* [WHAT THIS TASK INVOLVES] Look in the material below for the line with "Please outline the region of every instance of the office" and the line with "Use the even-odd", then set down exactly those two lines and all lines between, nothing more.

───── SOURCE MATERIAL

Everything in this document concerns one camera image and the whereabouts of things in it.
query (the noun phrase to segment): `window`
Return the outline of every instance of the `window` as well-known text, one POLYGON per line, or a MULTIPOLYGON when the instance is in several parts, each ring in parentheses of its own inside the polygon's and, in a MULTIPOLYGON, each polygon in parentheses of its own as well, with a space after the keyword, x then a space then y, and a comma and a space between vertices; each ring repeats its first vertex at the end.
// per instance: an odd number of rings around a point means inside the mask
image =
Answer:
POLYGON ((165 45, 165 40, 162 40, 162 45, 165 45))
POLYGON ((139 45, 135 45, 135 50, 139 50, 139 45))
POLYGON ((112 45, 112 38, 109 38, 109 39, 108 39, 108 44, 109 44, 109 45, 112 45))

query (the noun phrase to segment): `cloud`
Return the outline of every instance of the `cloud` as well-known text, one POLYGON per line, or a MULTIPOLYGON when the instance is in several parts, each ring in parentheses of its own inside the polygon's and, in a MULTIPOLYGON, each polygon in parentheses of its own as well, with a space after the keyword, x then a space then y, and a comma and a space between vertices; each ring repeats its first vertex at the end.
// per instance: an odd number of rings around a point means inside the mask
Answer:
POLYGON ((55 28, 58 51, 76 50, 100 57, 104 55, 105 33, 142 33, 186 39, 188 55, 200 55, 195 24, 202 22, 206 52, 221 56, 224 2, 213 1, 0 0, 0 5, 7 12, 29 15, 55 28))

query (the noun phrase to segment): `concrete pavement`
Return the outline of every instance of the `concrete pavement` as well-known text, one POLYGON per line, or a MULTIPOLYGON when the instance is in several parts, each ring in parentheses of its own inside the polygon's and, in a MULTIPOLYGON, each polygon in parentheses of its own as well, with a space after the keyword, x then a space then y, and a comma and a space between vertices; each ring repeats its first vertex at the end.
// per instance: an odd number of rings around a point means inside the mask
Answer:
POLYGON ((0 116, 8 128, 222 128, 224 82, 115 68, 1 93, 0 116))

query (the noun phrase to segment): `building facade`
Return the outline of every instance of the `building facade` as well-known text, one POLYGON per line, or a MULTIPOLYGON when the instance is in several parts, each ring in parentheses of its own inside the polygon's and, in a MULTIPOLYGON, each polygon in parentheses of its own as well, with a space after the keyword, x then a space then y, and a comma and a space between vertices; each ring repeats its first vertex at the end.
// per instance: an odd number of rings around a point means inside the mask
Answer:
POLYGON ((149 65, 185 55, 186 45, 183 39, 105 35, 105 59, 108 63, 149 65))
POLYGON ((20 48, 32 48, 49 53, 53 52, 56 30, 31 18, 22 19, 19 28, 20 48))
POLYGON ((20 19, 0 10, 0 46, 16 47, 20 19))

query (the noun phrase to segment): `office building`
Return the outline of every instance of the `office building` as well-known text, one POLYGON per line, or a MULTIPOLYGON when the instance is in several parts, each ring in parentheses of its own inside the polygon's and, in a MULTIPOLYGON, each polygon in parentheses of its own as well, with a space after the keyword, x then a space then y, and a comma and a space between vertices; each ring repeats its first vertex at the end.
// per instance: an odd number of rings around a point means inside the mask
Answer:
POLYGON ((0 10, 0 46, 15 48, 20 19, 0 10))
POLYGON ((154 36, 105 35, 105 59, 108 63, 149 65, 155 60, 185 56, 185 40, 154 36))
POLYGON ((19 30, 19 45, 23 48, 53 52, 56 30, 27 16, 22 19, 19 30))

──────────
───── SOURCE MATERIAL

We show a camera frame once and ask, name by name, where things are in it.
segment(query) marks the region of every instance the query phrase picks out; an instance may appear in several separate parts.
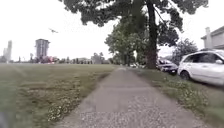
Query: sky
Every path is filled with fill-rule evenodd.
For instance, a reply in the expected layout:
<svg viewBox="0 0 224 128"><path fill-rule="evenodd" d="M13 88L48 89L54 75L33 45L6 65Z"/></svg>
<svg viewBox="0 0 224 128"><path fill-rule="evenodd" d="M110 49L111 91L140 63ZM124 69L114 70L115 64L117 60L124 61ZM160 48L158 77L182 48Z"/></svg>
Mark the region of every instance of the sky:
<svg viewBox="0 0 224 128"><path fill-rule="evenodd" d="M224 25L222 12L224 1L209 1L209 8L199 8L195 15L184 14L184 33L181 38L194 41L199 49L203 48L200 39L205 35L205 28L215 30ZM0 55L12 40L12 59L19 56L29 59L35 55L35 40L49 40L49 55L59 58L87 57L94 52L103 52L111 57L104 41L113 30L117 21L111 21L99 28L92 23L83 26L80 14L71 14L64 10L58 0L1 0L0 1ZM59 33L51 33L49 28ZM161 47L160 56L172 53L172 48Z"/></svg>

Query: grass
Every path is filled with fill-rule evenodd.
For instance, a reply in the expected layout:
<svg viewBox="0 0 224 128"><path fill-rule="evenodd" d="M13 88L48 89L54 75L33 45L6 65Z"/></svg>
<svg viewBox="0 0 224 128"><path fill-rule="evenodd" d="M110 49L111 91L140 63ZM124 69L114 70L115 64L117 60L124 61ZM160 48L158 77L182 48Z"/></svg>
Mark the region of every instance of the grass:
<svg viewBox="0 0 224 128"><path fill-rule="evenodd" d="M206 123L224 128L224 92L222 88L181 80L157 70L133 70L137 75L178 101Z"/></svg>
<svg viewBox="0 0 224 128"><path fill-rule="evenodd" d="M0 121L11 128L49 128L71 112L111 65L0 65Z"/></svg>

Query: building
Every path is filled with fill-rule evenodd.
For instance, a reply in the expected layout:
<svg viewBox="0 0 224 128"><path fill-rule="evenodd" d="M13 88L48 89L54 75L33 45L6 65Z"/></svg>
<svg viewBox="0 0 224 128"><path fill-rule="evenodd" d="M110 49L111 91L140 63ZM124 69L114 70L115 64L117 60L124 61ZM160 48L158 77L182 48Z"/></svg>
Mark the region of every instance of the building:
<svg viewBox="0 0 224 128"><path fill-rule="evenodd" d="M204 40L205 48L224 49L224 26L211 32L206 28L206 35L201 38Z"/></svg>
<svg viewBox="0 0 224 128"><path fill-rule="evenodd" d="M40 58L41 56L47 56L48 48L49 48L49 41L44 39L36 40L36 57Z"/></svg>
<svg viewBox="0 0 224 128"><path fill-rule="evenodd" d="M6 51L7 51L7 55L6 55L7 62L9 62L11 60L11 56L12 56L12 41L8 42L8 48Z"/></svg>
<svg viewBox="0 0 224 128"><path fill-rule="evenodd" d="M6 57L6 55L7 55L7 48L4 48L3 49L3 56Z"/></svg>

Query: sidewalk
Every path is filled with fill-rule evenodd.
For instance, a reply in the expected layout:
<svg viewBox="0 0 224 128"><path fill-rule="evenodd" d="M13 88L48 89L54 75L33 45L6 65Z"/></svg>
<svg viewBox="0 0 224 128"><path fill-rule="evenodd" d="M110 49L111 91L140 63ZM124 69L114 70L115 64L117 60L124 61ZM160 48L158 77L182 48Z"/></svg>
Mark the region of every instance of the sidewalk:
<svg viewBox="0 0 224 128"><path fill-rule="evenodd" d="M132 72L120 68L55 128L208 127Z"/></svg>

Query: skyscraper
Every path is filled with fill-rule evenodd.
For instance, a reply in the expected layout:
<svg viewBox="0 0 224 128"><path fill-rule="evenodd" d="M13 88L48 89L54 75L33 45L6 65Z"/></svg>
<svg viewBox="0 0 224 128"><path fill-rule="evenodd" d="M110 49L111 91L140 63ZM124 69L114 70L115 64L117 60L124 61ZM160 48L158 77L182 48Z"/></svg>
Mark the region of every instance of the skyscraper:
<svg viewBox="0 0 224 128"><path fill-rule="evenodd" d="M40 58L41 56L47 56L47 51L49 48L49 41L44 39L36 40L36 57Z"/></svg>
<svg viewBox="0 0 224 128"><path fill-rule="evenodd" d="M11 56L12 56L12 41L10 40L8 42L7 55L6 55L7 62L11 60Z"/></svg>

──────────
───── SOURCE MATERIAL

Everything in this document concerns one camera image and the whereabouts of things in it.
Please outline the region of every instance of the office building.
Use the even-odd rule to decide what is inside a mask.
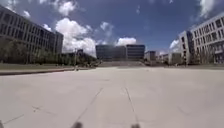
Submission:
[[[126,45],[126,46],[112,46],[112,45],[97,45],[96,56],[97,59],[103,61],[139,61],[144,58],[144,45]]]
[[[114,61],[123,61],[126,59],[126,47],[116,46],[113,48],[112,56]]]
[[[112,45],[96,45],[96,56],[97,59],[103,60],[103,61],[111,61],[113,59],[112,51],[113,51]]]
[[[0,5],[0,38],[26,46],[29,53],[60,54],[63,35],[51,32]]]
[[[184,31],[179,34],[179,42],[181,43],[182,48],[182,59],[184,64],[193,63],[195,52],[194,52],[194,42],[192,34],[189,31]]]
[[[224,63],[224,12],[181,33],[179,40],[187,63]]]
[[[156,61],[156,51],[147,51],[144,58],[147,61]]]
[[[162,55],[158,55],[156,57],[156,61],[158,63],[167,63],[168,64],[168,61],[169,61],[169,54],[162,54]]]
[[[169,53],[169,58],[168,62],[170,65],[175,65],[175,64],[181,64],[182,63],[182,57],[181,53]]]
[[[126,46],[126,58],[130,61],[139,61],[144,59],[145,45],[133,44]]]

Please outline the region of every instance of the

──────────

* [ANSWER BOX]
Please outline the region of every instance of the office building.
Use the even-odd rule to decide what is inside a mask.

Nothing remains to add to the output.